Inger Andersen, executive director of the UN Environment Program, said: “A banking industry that plans for the risk associated with climate change and other environmental challenges can not only drive the transition to low-carbon and climate resilient economies, it can benefit from it. When the financial system shifts its capital away from resource-hungry brown investments to those that back nature as a solution, everybody wins in the long term.”

Sustainability Proliferates

The embrace of the banking principles by a global list ranging alphabetically from Abanca of Spain to Zenith Bank of Nigeria - the U.S. is relatively sparsely represented, by Citibank and labor-union-owned Amalgamated Bank of New York - comes at a time of heightened commitment to sustainability in business and investment strategy.

Environmental, social and governance (ESG) funds, indexes, rating systems and data services (such as Refinitiv's Sustainable Leadership Monitor, announced during Climate Week) are proliferating. The Bank for International Settlements said on September 26 that it has launched an open-ended fund for central banks to invest in green bonds and thereby “incorporate environmental sustainability objectives in the management of their reserves.”

An August statement by the Business Roundtable amounted to an endorsement by the biggest U.S. corporations of “a modern standard of corporate responsibility” to serve the interests of all societal stakeholders and not just shareholders. Harvard Business School and Ronald Cohen, founder of Apax Partners, are proposing a sustainable accounting system that will measure corporate activity not just in terms of profits, but also their impact on the environment, employment and products.

Meniga, a digital banking systems company active in the Nordic region, created an app that lets consumers donate their bank card rewards to UN-certified climate change programs.

On September 23, the day after the Principles for Responsible Banking ceremony at the UN, they were the subject of a day-long conference in New York hosted by BNP Paribas, one of the leading sustainability advocates in banking and a member of the original signatory group.

Eric Usher, Head of the UN Environmental Program Finance Initiative (UNEP FI), said, “We view the Principles for Responsible Banking as a ladder, allowing banks to move up the ladder of sustainability.

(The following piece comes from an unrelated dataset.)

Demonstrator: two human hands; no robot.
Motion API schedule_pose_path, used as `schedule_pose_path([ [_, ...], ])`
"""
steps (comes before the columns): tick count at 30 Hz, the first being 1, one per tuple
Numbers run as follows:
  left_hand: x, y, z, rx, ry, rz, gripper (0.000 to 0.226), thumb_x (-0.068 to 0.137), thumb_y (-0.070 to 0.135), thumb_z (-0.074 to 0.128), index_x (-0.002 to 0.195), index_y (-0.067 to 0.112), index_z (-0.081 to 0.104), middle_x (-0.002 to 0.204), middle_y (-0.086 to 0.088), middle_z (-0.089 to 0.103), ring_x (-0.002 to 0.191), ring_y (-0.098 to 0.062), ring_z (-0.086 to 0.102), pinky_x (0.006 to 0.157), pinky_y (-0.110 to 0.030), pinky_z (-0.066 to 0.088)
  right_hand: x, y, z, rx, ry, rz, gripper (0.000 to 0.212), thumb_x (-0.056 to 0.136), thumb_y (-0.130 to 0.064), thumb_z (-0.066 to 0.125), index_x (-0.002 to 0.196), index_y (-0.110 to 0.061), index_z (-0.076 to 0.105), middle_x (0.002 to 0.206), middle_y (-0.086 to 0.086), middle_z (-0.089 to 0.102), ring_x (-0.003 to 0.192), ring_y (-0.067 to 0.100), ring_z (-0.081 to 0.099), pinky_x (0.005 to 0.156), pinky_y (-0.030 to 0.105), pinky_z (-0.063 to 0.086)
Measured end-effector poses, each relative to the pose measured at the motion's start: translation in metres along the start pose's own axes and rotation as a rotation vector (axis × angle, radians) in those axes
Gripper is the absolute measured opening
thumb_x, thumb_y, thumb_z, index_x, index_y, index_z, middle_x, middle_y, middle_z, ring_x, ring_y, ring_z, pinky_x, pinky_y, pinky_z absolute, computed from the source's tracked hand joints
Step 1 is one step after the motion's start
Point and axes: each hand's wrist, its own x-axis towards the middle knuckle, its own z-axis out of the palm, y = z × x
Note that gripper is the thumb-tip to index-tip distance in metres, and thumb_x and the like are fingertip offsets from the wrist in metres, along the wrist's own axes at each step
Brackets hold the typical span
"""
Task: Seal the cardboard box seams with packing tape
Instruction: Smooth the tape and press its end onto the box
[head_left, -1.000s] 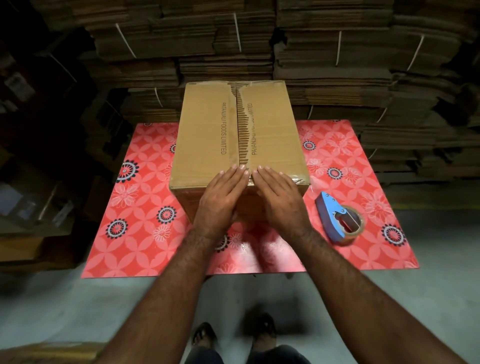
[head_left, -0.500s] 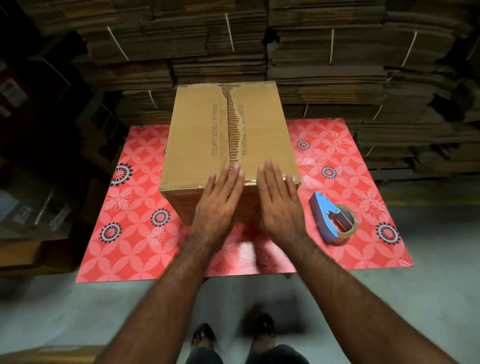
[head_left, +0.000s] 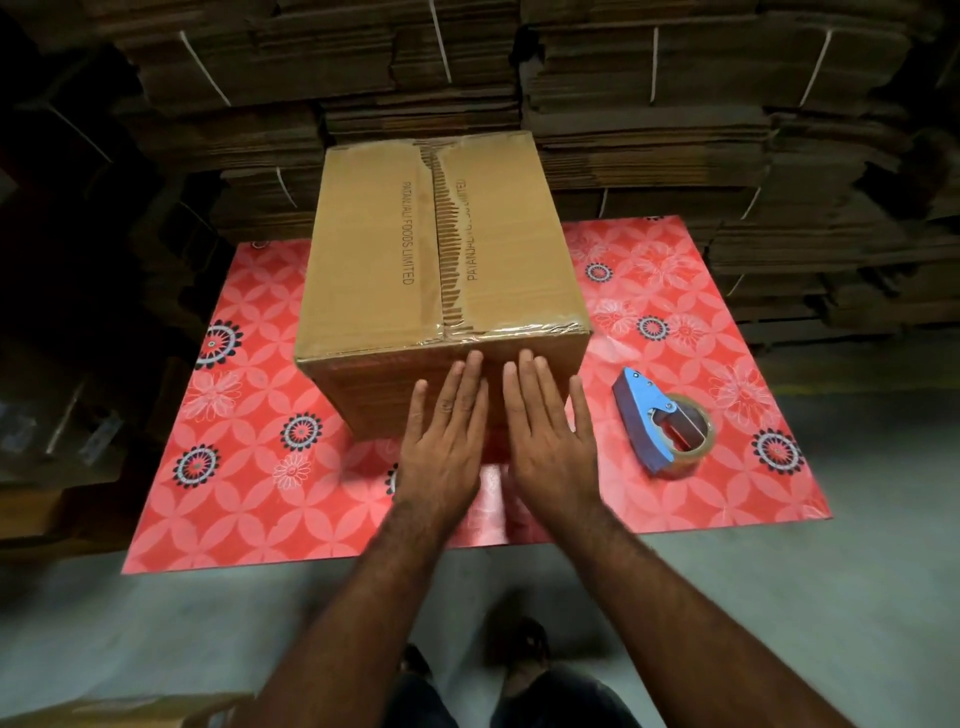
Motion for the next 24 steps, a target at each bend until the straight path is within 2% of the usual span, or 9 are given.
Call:
schedule_pose_path([
  [2,0.007,0.003,-0.022,-0.087,0.095,0.003,0.072,0.087,0.014,0.058,0.153,0.001,0.031,0.165,-0.017,0.015,0.154,-0.028,0.013,0.121,-0.057,0.015,0.013,0.006,-0.023,0.093,0.178,0.068,0.052,0.088,-0.014,0.054,0.14,-0.011,0.055,0.142,0.009,0.055,0.132,0.026,0.05,0.114,0.048,0.032],
  [3,0.016,0.004,-0.033,-0.148,0.17,-0.011,0.065,0.089,0.011,0.055,0.151,0.001,0.038,0.162,-0.017,0.025,0.152,-0.029,0.02,0.12,-0.057,0.019,0.025,0.011,-0.034,0.13,0.258,0.106,0.041,0.091,-0.015,0.055,0.132,-0.014,0.061,0.132,0.006,0.061,0.122,0.026,0.055,0.109,0.046,0.035],
  [5,0.044,0.005,-0.049,-0.257,0.257,-0.048,0.051,0.096,0.012,0.05,0.146,0.002,0.046,0.156,-0.016,0.04,0.147,-0.03,0.033,0.119,-0.054,0.025,0.055,0.024,-0.045,0.171,0.312,0.116,0.032,0.099,-0.022,0.054,0.128,-0.014,0.063,0.128,0.005,0.062,0.12,0.026,0.055,0.107,0.045,0.038],
  [8,0.075,0.001,-0.045,-0.304,0.216,0.012,0.042,0.101,0.015,0.051,0.14,0.001,0.053,0.147,-0.016,0.052,0.14,-0.029,0.045,0.118,-0.049,0.029,0.082,0.045,-0.034,0.188,0.225,-0.03,0.036,0.096,-0.022,0.062,0.13,-0.01,0.062,0.136,0.007,0.06,0.131,0.027,0.051,0.111,0.043,0.035],
  [11,0.08,-0.005,-0.036,-0.325,0.18,0.038,0.045,0.092,0.009,0.05,0.136,0.001,0.058,0.142,-0.015,0.057,0.135,-0.03,0.051,0.117,-0.046,0.031,0.081,0.063,-0.017,0.19,0.137,-0.131,0.048,0.086,-0.013,0.071,0.132,-0.008,0.061,0.138,0.008,0.059,0.131,0.026,0.052,0.111,0.041,0.035],
  [18,0.072,-0.032,-0.049,-0.382,0.078,0.202,0.062,0.083,0.003,0.039,0.144,0.004,0.051,0.149,-0.012,0.05,0.142,-0.027,0.043,0.117,-0.047,0.033,0.076,0.082,-0.022,0.322,0.101,-0.227,0.045,0.095,-0.012,0.064,0.138,-0.002,0.055,0.145,0.014,0.053,0.138,0.029,0.046,0.114,0.045,0.036],
  [20,0.076,-0.032,-0.054,-0.397,0.036,0.164,0.064,0.081,0.011,0.04,0.144,0.003,0.05,0.15,-0.013,0.049,0.142,-0.028,0.042,0.117,-0.049,0.032,0.07,0.082,-0.026,0.401,0.083,-0.153,0.046,0.101,-0.016,0.055,0.143,0.001,0.047,0.151,0.017,0.044,0.144,0.028,0.036,0.117,0.044,0.032],
  [24,0.09,0.002,-0.059,-0.523,0.002,0.162,0.074,0.071,0.011,0.038,0.143,0.002,0.05,0.15,-0.015,0.048,0.143,-0.028,0.041,0.12,-0.047,0.028,0.06,0.059,-0.028,0.808,-0.001,0.248,0.057,0.104,-0.016,0.038,0.156,-0.001,0.02,0.164,0.012,0.016,0.152,0.016,0.013,0.123,0.033,0.016],
])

The framework will establish norms for sustainable finance and will guide firms in the management of sustainability risks.”

Six Principles

Simone Dettling, UNEP FI banking team lead, discussed the six principles, respectively titled Alignment; Impact & Target Setting; Clients & Customers; Stakeholders; Governance & Culture; and Transparency & Accountability.

Alignment refers to integrating sustainability into strategic goals so that they can be aligned with society's goals. Impact means how a bank's portfolio affect society, society's goals and the environment at large, and targets are commitments to have the most significant impact in these areas. Dettling said this will bring about “a new way of banking.”

She added that banks need to help clients and customers with their own sustainability efforts. As for stakeholders, banks need to partner with those in civil society - such as policymakers, regulators and technology providers - to fund new and innovative solutions that advance sustainability.

simone-dettling
The principles can bring about “a new way of banking,” says UNEP FI banking team lead Simone Dettling.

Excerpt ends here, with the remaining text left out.